Set on a punishingly hot day in the Bedford-Stuyvesant neighborhood in Brooklyn, Do the Right Thing aims to be nothing less that a full-scale deconstruction of the different racial tensions that shaped the daily experience of life in one of the sections of America’s vast melting pot most prone to roiling that can’t be easily quelled. The plot’s primary focus is on the tension that exists between an Italian-American pizzeria owner, his two sons of markedly different temperaments and the more politically militant residents of the predominantly African-American community where he peddles his slices. While that’s true, the film offers a far broader examination of the prejudices that spring into the human psyche like second-nature expressions of fearful individuality. The sequence that expresses this most overtly is a daring montage of different characters looking directly at the camera that presses in on them as they offer monologues of incendiary, dismissive language. The variety of offhand hatefulness that’s fueled by racial and ethnic differences exists in the film in a more thorough and absorbent fashion as all manner of interactions around the block are tinged with some degree of social conflict. The pizzeria owner may forcefully refuse to add a “brother” to his Wall of Fame array of pictures, but that’s not necessarily a greater affront to communal sensibilities than the black men who can’t make a purchase from the local Korean-run grocery without resorting to mockery. Lee’s film is a condemnation of prevalent racism, but it openly acknowledges the flaw as a sad shared trait that emanates from a place of human nature rather than some institutionalized mandate owned by the white ruling class.
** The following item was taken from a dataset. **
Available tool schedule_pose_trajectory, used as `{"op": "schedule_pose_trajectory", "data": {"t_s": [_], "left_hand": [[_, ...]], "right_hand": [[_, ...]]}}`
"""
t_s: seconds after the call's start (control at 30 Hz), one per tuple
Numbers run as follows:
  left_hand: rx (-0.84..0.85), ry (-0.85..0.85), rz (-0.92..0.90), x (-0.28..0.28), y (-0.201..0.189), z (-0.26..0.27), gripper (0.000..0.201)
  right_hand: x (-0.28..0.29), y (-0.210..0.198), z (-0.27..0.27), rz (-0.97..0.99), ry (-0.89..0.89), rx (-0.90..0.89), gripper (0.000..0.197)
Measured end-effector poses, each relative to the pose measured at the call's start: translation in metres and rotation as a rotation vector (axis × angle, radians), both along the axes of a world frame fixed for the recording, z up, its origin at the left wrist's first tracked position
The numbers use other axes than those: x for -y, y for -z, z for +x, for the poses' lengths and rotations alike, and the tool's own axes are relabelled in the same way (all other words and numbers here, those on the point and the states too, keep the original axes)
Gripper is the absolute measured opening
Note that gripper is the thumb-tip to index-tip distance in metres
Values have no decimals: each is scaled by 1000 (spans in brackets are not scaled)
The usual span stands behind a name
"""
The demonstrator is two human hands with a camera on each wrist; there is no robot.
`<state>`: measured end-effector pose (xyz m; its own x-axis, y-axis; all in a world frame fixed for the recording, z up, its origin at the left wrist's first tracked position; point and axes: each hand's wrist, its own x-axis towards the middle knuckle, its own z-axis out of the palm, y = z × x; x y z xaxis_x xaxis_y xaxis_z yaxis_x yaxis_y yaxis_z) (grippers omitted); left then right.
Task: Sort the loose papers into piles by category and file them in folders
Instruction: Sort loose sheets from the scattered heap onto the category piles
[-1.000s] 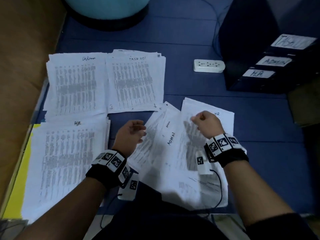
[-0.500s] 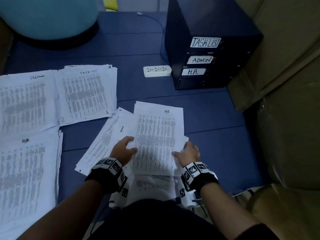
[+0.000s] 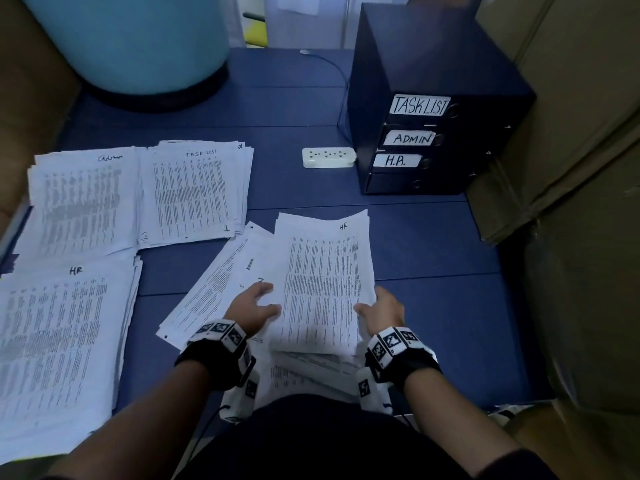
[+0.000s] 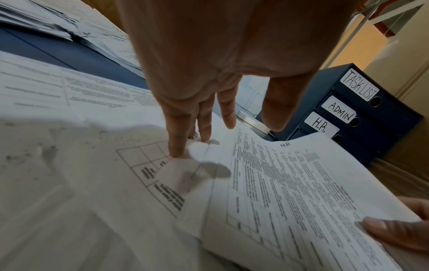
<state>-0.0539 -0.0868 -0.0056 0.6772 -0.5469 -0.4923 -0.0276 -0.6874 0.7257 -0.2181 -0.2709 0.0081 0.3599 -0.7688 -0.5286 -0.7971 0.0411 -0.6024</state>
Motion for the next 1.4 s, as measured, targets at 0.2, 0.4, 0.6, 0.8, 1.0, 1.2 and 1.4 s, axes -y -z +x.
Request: {"op": "schedule_pose_trajectory", "data": {"t_s": [0.2,0.4,0.6,0.8,1.0,1.2,1.4], "left_hand": [[-30,-24,7,0,0,-1,48],[-43,-76,-44,1,-4,1,51],[-195,-255,-218,18,-28,2,49],[-71,-318,-231,20,-30,12,50],[240,-498,-133,-11,-33,28,27],[347,-604,-59,-44,-28,47,34],[316,-616,-73,-51,-22,48,37]], "right_hand": [[15,7,-13,-1,13,-30,21],[36,-15,-28,-137,9,93,21],[34,-26,-18,163,30,496,18],[24,-4,-3,296,-45,532,13],[21,22,-2,33,-42,176,33],[8,32,-2,-143,-150,-138,75],[5,24,2,-123,-76,-88,39]]}}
Only the third full-length feature from Lee, Do the Right Thing established the filmmaker as a vital voice with a vivid style. From the jolt of the opening credits featuring Rosie Perez dancing to Public Enemy’s “Fight the Power” (accompanied at one point by a title card “Introducing” her, the term seeming like the height of understatement once she’s been furiously gyrating across the screen for several minutes) on, Lee delivers an inventive, dynamic, wildly colorful directing job. Without resorting to overly distracting tricks, Lee continually brings a striking creativity to his shot construction and editing rhythms–bolstered by the exemplary efforts of cinematographer Ernest Dickerson and editor Barry Alexander Brown–finding ways to meld storytelling clarity with marvelously surprising visuals. What’s more, Lee understands the necessity of making the neighborhood into a intricately drawn, fully realized place. The impact of the story absolutely depends on it and the inspired work of the assembled actors–led by Danny Aiello, John Turturro, Giancarlo Esposito and the peerless pair of Ruby Dee and Ossie Davis–makes it feel like a bustling, living place rather than a mere movie setting.

I’ve watched the movie many times since that first one, under circumstances that were at least closer to the optimum. While I’ve occasionally marveled over different individual elements, the overall impact has always been largely the same as that very first viewing. I take it as testament to the intellectual and emotional intensity of Lee’s effort. No matter how I’ve seen, the power always comes through.